▶ [Work to be completed] Each line from the opening of the listing below through the line that contains "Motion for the" is to be output exactly as written.

▶ [Supplied material]

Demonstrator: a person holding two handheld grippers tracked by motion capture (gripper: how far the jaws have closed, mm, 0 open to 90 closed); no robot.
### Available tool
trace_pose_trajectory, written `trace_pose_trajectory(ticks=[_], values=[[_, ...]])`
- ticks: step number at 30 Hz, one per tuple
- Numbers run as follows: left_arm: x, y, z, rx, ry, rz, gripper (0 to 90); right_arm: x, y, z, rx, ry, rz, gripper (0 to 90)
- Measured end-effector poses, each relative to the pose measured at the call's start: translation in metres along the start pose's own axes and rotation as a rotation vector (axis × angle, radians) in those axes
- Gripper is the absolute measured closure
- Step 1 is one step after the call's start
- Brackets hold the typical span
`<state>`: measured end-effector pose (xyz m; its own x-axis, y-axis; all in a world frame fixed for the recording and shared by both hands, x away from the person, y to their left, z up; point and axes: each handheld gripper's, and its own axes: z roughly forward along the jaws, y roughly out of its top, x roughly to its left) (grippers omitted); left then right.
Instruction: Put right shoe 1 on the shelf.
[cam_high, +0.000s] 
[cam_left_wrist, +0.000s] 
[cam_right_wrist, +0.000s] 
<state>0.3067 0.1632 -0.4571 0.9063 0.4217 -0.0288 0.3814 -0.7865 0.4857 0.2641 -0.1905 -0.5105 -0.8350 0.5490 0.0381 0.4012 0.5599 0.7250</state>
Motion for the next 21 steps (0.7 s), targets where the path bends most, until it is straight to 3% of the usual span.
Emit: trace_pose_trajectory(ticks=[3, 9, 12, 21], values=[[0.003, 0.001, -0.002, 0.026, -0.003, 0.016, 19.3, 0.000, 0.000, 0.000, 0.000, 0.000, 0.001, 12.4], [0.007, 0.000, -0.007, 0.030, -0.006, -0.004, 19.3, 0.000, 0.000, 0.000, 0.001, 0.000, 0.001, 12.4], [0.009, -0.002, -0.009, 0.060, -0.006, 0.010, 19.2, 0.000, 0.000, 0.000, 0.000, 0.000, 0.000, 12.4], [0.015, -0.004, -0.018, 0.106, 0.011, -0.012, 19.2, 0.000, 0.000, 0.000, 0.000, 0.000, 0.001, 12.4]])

▶ [Output for this task]
Demonstrator: a person holding two handheld grippers tracked by motion capture (gripper: how far the jaws have closed, mm, 0 open to 90 closed); no robot.
### Available tool
trace_pose_trajectory, written `trace_pose_trajectory(ticks=[_], values=[[_, ...]])`
- ticks: step number at 30 Hz, one per tuple
- Numbers run as follows: left_arm: x, y, z, rx, ry, rz, gripper (0 to 90); right_arm: x, y, z, rx, ry, rz, gripper (0 to 90)
- Measured end-effector poses, each relative to the pose measured at the call's start: translation in metres along the start pose's own axes and rotation as a rotation vector (axis × angle, radians) in those axes
- Gripper is the absolute measured closure
- Step 1 is one step after the call's start
- Brackets hold the typical span
`<state>`: measured end-effector pose (xyz m; its own x-axis, y-axis; all in a world frame fixed for the recording and shared by both hands, x away from the person, y to their left, z up; point and axes: each handheld gripper's, and its own axes: z roughly forward along the jaws, y roughly out of its top, x roughly to its left) (grippers omitted); left then right.
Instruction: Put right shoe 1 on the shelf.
[cam_high, +0.000s] 
[cam_left_wrist, +0.000s] 
[cam_right_wrist, +0.000s] 
<state>0.3067 0.1632 -0.4571 0.9063 0.4217 -0.0288 0.3814 -0.7865 0.4857 0.2641 -0.1905 -0.5105 -0.8350 0.5490 0.0381 0.4012 0.5599 0.7250</state>
Motion for the next 21 steps (0.7 s), targets where the path bends most, until it is straight to 3% of the usual span.

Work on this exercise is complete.